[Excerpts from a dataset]
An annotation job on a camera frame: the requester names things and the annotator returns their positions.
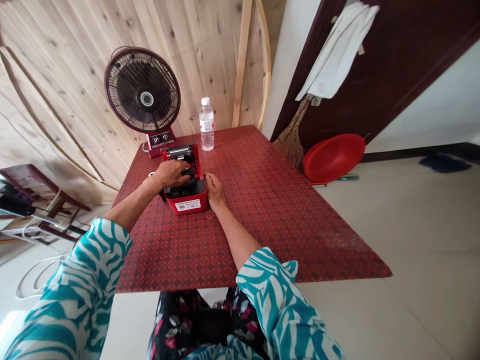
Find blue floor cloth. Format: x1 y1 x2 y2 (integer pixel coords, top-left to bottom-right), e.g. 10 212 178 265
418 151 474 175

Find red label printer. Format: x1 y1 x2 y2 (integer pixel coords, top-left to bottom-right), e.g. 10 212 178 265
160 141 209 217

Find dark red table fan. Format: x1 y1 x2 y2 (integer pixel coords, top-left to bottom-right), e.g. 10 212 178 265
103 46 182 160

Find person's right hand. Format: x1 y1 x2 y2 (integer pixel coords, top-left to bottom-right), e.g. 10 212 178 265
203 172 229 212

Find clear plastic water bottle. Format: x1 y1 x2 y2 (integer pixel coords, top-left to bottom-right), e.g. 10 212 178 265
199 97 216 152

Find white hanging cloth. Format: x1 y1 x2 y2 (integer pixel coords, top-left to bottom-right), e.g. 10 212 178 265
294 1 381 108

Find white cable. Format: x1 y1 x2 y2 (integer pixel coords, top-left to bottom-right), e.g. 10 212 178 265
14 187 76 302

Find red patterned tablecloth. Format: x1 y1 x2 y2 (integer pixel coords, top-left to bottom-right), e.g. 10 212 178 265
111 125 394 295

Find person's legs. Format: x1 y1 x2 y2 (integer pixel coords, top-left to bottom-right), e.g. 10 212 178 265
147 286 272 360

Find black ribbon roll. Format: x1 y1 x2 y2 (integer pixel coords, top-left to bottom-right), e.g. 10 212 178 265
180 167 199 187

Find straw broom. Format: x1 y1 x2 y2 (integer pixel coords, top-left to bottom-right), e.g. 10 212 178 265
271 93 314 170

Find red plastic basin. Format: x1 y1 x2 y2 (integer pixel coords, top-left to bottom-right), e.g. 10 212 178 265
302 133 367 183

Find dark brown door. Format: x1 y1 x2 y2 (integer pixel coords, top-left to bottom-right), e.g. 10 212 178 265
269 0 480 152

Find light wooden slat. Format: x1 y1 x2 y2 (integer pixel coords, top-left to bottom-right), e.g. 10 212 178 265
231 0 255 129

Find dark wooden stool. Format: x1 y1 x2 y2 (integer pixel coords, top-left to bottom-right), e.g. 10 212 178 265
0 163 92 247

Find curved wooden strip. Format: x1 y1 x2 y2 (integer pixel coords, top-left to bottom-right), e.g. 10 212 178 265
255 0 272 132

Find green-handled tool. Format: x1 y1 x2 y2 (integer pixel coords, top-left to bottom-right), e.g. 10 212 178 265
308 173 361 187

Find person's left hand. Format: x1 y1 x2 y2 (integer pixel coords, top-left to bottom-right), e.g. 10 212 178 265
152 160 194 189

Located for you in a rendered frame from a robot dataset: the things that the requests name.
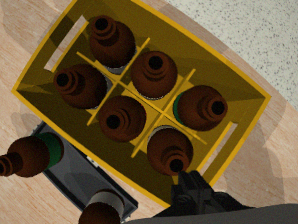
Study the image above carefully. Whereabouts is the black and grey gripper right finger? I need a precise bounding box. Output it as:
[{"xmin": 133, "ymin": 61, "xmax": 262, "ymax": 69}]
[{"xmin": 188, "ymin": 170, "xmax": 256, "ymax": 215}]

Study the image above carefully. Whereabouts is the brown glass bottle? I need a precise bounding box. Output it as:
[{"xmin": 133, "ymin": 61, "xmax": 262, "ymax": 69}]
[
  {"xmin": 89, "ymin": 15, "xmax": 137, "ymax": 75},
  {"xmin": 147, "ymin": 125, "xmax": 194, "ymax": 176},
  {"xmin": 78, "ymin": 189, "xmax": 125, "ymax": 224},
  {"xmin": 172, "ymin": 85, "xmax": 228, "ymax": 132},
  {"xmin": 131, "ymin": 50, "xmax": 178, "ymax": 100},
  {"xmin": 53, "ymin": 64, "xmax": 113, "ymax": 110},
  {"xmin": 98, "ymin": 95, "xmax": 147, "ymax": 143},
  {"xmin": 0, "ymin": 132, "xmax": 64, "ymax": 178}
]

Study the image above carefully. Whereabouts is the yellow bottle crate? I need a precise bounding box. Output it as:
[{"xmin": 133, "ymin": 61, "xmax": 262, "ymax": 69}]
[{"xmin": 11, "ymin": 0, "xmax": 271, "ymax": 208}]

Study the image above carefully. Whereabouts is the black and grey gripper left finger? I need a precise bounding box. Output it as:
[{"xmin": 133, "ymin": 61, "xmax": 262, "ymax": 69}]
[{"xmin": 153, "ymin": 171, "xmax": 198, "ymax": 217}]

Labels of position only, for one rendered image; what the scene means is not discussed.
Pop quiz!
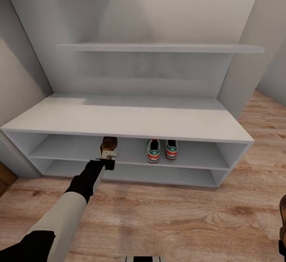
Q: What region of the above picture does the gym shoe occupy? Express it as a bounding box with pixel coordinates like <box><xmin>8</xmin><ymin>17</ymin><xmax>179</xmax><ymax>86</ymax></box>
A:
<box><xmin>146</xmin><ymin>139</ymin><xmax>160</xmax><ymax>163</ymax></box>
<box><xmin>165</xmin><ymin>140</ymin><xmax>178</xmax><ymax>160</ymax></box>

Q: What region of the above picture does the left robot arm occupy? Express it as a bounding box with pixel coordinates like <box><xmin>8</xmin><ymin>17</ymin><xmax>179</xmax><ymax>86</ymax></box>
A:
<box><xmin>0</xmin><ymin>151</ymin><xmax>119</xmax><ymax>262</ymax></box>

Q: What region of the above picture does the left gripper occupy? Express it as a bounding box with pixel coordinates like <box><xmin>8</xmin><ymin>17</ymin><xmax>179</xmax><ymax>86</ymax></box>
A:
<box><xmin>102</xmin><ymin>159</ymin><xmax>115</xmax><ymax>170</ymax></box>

◆ **EXERCISE AIM**: Write down only how many lines of the entries above include the word "coordinates".

◆ **ANSWER FOR THIS EXERCISE**: 3